ROBOTIC DESIGN LAB | Master Research Project | Intrinsic Acoustics in 3D Printing

The future of robotic additive manufacturing of architectural components, whether on site or in a factory, is currently rising questions about inherent material properties, scale and the new kind of material control architects will gain from this new paradigm. Apart from obvious issues like statics, construction techniques and geometric limitations other perspectives arise around the degrees of freedom gained from the robots and the codes by which we operate them.
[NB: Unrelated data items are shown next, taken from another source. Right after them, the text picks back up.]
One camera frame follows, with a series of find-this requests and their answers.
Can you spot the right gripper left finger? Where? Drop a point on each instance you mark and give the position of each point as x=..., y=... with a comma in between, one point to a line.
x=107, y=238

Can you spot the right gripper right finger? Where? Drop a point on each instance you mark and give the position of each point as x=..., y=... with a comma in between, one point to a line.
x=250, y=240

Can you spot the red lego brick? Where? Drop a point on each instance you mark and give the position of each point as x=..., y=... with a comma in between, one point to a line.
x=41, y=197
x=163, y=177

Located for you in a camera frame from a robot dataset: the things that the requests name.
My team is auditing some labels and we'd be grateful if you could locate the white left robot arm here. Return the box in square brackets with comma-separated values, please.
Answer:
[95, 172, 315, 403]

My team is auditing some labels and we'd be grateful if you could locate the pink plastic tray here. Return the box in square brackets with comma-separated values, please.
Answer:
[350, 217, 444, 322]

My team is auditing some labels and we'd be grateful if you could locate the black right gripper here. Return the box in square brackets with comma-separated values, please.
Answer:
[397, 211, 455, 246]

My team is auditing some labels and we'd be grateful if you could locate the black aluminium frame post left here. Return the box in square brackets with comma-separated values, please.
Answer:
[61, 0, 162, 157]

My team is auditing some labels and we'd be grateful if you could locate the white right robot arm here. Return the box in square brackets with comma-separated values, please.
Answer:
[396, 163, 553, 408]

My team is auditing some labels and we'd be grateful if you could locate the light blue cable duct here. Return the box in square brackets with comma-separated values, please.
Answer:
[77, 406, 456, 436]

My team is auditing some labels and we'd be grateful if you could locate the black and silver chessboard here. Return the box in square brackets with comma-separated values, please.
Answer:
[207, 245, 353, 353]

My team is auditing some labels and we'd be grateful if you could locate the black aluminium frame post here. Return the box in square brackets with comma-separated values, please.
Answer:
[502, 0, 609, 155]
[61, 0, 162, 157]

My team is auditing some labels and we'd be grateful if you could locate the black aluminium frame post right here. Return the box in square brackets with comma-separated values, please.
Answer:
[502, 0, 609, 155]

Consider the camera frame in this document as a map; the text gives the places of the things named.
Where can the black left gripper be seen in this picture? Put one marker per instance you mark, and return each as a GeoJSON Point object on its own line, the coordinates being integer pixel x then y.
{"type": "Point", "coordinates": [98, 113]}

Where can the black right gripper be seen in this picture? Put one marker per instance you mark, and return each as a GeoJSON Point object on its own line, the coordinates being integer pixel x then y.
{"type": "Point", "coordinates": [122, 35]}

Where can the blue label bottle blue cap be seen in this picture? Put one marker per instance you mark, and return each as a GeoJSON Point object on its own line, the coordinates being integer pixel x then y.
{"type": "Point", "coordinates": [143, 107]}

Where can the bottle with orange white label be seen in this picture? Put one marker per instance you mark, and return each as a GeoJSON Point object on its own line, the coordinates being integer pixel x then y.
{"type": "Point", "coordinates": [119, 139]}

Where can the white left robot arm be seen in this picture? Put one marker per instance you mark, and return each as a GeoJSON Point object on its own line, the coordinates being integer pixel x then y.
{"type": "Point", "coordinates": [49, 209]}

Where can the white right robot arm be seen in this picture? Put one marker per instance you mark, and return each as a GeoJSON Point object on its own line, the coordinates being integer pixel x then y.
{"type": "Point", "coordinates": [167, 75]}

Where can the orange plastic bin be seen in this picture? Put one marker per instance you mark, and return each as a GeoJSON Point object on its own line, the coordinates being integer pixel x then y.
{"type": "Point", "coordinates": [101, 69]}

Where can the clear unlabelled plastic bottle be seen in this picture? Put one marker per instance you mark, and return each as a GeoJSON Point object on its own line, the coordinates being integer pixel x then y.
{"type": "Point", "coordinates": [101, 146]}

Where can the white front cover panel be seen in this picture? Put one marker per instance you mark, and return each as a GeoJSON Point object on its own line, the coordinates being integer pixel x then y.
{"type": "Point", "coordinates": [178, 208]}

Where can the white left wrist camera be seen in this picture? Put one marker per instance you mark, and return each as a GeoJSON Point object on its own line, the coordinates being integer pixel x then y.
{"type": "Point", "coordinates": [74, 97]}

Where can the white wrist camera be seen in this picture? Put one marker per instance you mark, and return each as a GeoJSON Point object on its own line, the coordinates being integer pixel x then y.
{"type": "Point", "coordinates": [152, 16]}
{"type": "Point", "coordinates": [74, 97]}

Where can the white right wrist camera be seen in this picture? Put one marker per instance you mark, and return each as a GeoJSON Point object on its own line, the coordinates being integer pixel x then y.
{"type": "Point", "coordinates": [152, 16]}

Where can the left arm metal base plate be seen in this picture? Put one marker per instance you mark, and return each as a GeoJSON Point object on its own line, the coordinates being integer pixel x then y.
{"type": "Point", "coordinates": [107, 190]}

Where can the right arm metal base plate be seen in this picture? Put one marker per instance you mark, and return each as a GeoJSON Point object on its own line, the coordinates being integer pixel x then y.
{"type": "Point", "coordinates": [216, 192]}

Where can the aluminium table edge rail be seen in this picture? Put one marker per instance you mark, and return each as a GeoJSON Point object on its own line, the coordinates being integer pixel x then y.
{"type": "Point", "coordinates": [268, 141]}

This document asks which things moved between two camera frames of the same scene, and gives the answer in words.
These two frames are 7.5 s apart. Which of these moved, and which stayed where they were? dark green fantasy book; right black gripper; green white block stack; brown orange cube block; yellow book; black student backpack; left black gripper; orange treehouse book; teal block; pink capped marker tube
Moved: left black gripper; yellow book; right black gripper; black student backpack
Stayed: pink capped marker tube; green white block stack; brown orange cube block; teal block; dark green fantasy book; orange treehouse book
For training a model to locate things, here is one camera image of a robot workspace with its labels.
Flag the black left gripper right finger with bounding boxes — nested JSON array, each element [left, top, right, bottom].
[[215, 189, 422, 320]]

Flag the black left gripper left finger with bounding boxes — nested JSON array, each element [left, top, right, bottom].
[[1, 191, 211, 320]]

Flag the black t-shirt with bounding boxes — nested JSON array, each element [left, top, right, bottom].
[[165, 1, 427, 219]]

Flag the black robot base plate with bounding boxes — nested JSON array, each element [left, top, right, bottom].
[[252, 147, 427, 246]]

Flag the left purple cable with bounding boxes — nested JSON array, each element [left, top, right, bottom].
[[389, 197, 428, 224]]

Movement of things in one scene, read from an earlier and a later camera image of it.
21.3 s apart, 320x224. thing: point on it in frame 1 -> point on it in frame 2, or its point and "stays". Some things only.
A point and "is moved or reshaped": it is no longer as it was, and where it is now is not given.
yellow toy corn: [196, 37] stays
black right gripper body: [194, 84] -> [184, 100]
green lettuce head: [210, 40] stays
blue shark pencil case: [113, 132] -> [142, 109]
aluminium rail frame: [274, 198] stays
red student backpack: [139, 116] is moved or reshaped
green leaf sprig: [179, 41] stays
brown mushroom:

In this project, the inherent properties of the materials define the coefficients of the material before iterating a series of designs. A Grasshopper script (with a Galapagos-Solver) optimizes the wall designs with the aim of reducing the reverberation time of a given space. The factors influencing the acoustic wall are the degree of detail (resolution), the material chosen, the wall size and the frequencies recorded in the room during a day. The level of detail is generated through a point grid, which can be varied by the number of rows and columns. The denser the grid, the higher the resolution of the wall, (which will of course also bear consequence to the diffusion properties of the wall, as the number of differentiated angles within the geometry will increase.). In order to further optimize this acoustic wall, the frequencies are again subdivided into frequency groups and each receives different factors, which are multiplied by the frequencies in the respective group. These factors are determined by the evolution calculation in an attempt to generate a specific reverberation time. The wall size, the material and the point resolution influence this evolution calculation.

The case of acoustic information as being “woven” into the material and geometry is merely one of many aspects that can feed the code and make an imprint on the form. Whether or not this will be readable or whether or not architectural praxis will develop further in this direction is not yet predictable, but certainly the research opens up to a whole new thinking about code and material in architecture.